Thoughts in a Karoo Graveyard

cradock cemetery
The main Cradock cemetery on a misty autumn morning – full of atmosphere and legend.

Text and Pix by Chris Marais

It’s one of those misty autumn mornings here in the Karoo, the perfect time to be strolling about the Cradock graveyard.

I can hear the resident harrier hawk, a juvenile by the sound of his hunting cry, as he sails through the grove of pine trees in search of breakfast.

Across the Great Fish River, the first train of the morning passes through on its way up to Johannesburg. The massive overnight trucks in the main street begin to ready themselves for the day’s driving, grumbling and growling their way past the fast-food joints.
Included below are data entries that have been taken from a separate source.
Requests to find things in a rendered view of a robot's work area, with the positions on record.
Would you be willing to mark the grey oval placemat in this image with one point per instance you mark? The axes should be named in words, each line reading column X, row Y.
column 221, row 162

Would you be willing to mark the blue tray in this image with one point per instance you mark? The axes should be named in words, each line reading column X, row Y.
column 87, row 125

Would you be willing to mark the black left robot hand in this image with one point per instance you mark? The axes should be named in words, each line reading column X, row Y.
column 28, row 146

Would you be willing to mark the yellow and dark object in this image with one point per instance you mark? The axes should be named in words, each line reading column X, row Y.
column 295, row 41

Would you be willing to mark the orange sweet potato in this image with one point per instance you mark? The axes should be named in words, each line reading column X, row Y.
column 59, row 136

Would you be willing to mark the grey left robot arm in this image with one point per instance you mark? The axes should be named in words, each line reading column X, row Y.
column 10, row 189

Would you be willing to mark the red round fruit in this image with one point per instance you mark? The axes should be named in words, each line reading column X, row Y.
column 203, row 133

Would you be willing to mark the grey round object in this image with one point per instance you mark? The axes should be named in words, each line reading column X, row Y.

Here in the cemetery, thick mist swirls about the old gravestones and statues, some headless, and I can’t help dwelling on a story I just heard from a long-time local.

cradock graveyard
The gathered gravesites framed by morning mist and a grove of pine trees.

The Husband at the Graveside

There was a man who lost his wife and was inconsolable.

On most nights after she was buried here, he would take a camp chair, a lantern and a book out to her graveside. There, he would sit and read to her until bedtime, when he would pack up and leave.

Cradock used to have two movie houses in the old days.

Every so often, the bereaved man would drive down to the cemetery dressed in his “going-out clothes”. He would “escort” his wife from her grave to his car, help her in and drive off to the movies.

There, he would open the door for her, let her out and buy two entrance tickets. During the movie, he would offer her chocolates.

And afterwards, he would take her back to the cemetery, open the passenger door and allow her spirit to alight.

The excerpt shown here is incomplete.